What are often called “higher mental processes” actually sit atop a whole lot of emotional and visceral goings-on. That is not a nuisance or a design fault; it is a deep part of our evolved nature as intelligent beings. To recap: at the core of our being there is a deep churning flux of bodily concerns, capabilities and activities. Via a host of different pathways, information about this turmoil loops up into the brain and makes contact with the opportunities and affordances for action that seem to be available in the current environment. Out of this meeting emerges, moment by moment, a provisional decision about which broad emotional mode is most appropriate. We are set to rest, or flee, or intimidate or join the rescue party. From this mode, the specifics of thought, action and perception then emerge. Memories are retrieved, plans are laid, words are chosen, attention is swivelled in one direction rather than another…and finally our first-choice action is implemented and we wait to see if it has the desired effect. All this fleshing out of the details of our response occurs within the broad emotional/motivational frame our body-brain has selected, and it is this final “dotting of i’s and crossing of t’s” that psychologists generally call cognition. But it is the whole process that deserves the name of “intelligence,” not just the finishing touches.

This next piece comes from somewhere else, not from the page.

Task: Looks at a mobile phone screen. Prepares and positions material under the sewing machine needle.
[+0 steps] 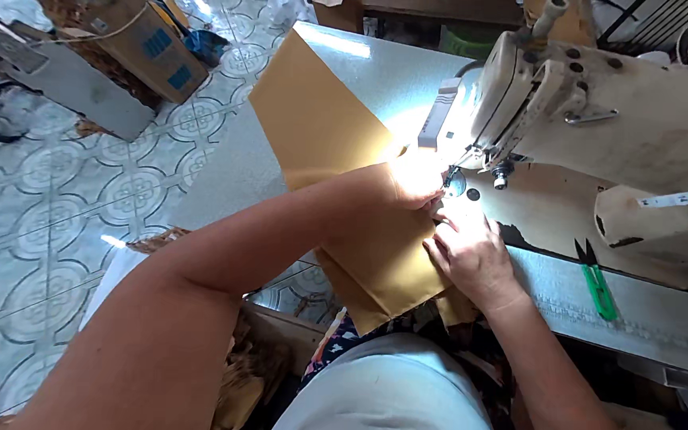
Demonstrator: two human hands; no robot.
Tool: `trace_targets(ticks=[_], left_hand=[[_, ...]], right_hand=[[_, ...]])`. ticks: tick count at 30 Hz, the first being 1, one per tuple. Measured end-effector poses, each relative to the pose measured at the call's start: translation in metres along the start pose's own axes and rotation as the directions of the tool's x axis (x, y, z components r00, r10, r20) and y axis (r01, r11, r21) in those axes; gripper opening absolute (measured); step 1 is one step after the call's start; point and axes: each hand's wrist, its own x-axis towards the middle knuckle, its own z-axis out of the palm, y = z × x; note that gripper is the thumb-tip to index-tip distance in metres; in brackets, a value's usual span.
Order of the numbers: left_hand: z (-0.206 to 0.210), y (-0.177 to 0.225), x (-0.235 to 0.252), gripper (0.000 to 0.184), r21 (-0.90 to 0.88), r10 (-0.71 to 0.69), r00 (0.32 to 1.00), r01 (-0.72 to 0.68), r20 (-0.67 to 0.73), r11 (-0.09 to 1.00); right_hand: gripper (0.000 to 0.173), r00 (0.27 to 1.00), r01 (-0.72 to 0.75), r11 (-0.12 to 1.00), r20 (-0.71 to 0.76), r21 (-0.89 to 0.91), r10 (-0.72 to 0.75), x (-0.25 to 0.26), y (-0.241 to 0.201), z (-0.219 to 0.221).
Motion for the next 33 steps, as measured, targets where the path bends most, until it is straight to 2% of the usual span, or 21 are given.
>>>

So it comes as no surprise to discover just how much emotion influences cognition. New York University professor Jonathan Haidt likens the relationship to that between an elephant and its mahout, its rider. If they have a good working relationship, the cognitive mahout can nudge and steer the emotional elephant to the advantage of both. If they are at odds, the best-laid plans of the mahout can be overturned by the stubbornness and strength of the elephant. Even at the best of times, their joint possibilities are always dependent on the mood of the elephant. The mahout can do nothing by himself. If we are feeling less metaphorical, we can translate the elephant and the mahout into what we previously called System One and System Two. But whichever you prefer, please remember that there are not really two different systems competing for control. There is just a single interwoven body-brain system that translates momentary constellations of Needs, Deeds and See’ds into “the best thing to do next” – and which sometimes, when it matters, recruits inhibitory processes to slow things down, check impulses and explore a wider range of options.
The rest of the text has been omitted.